§ **YOUR TASK**:
Go to the line holding "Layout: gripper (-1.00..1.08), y" in the entries below and write out exactly every line down to and including the line holding "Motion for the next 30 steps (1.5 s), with".
** Opening RECORDS SUPPLIED block **
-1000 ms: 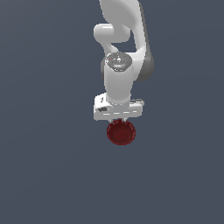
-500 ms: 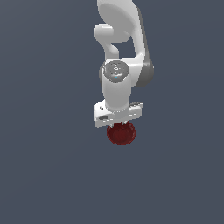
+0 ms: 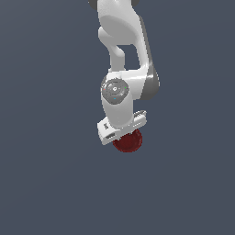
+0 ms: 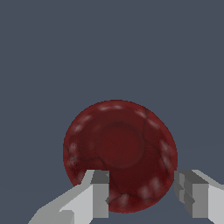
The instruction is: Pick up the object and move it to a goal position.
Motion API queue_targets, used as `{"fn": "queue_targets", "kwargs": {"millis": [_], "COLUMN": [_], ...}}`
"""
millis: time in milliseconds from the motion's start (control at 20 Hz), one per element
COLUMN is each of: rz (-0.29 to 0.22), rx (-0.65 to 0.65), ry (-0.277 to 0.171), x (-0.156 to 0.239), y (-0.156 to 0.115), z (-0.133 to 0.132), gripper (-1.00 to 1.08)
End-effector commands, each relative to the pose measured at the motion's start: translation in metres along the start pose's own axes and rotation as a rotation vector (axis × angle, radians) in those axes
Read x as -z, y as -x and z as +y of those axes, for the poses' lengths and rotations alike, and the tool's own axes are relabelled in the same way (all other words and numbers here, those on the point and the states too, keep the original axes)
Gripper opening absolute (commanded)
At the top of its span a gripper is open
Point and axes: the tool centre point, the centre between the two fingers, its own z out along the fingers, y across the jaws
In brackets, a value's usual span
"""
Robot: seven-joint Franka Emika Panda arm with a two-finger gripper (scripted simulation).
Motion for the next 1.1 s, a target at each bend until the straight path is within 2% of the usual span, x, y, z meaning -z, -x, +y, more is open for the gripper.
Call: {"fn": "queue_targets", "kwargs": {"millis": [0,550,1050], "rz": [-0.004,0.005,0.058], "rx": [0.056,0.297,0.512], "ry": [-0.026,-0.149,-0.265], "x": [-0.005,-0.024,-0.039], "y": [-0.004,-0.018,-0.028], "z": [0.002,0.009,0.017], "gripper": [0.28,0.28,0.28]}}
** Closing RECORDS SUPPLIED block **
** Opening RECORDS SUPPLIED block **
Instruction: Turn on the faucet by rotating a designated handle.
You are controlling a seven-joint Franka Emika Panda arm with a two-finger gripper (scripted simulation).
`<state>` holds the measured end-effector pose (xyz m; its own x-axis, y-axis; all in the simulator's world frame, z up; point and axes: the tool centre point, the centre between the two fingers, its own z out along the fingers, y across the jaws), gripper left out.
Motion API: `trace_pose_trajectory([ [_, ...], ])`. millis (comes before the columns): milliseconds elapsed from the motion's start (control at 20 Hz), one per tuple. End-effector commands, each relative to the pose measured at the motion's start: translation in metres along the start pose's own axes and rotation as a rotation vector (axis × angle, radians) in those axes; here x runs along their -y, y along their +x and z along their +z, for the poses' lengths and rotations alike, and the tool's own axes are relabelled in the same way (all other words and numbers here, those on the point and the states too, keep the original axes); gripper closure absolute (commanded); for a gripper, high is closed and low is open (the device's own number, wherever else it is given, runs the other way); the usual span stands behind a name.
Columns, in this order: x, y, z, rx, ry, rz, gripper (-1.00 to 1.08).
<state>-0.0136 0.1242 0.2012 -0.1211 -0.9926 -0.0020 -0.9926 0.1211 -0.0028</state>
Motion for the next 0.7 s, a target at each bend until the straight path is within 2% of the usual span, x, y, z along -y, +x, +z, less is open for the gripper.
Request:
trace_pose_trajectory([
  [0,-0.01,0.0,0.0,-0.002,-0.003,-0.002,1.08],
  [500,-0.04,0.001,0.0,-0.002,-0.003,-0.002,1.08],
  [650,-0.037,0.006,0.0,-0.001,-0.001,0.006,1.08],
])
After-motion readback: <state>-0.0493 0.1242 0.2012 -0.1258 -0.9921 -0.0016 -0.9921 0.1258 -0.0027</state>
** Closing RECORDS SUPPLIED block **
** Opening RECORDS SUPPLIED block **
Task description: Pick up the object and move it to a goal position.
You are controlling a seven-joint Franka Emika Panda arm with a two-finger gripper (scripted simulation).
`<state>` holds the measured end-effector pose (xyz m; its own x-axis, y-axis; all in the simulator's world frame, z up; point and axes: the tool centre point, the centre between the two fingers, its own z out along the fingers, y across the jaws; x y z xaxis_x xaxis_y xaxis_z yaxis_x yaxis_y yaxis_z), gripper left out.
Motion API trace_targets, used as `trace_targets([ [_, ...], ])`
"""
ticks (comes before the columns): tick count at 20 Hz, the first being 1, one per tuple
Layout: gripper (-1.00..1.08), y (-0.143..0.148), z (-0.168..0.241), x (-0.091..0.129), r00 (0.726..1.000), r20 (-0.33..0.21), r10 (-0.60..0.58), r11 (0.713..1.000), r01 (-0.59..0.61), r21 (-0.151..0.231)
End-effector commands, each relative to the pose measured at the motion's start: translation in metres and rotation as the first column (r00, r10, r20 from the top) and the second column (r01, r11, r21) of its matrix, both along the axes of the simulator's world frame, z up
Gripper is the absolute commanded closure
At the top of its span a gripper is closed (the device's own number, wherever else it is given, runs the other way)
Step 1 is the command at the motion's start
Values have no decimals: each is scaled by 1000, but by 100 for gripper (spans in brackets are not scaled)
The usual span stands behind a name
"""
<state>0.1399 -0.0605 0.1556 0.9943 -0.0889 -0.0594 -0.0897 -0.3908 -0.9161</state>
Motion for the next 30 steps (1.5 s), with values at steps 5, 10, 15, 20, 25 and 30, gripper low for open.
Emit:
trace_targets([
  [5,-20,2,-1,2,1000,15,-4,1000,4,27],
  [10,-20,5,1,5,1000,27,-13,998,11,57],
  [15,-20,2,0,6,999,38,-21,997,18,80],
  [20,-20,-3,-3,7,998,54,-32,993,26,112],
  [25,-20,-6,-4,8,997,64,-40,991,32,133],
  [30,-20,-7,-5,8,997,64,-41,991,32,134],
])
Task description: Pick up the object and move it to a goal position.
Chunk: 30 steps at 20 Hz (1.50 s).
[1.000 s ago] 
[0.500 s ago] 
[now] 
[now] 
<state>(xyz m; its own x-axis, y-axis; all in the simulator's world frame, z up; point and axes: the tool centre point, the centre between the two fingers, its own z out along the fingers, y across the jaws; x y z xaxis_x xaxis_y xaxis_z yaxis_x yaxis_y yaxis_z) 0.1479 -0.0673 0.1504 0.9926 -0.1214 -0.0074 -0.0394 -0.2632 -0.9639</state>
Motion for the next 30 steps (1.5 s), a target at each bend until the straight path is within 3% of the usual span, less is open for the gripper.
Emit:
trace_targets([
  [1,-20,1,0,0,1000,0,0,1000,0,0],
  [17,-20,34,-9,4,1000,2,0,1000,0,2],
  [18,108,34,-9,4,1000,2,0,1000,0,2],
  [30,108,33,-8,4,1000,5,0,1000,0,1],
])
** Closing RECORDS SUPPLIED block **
§ **RESULT**:
Layout: gripper (-1.00..1.08), y (-0.143..0.148), z (-0.168..0.241), x (-0.091..0.129), r00 (0.726..1.000), r20 (-0.33..0.21), r10 (-0.60..0.58), r11 (0.713..1.000), r01 (-0.59..0.61), r21 (-0.151..0.231)
End-effector commands, each relative to the pose measured at the motion's start: translation in metres and rotation as the first column (r00, r10, r20 from the top) and the second column (r01, r11, r21) of its matrix, both along the axes of the simulator's world frame, z up
Gripper is the absolute commanded closure
At the top of its span a gripper is closed (the device's own number, wherever else it is given, runs the other way)
Step 1 is the command at the motion's start
Values have no decimals: each is scaled by 1000, but by 100 for gripper (spans in brackets are not scaled)
The usual span stands behind a name
"""
<state>0.1399 -0.0605 0.1556 0.9943 -0.0889 -0.0594 -0.0897 -0.3908 -0.9161</state>
Motion for the next 30 steps (1.5 s), with values at steps 5, 10, 15, 20, 25 and 30, gripper low for open.

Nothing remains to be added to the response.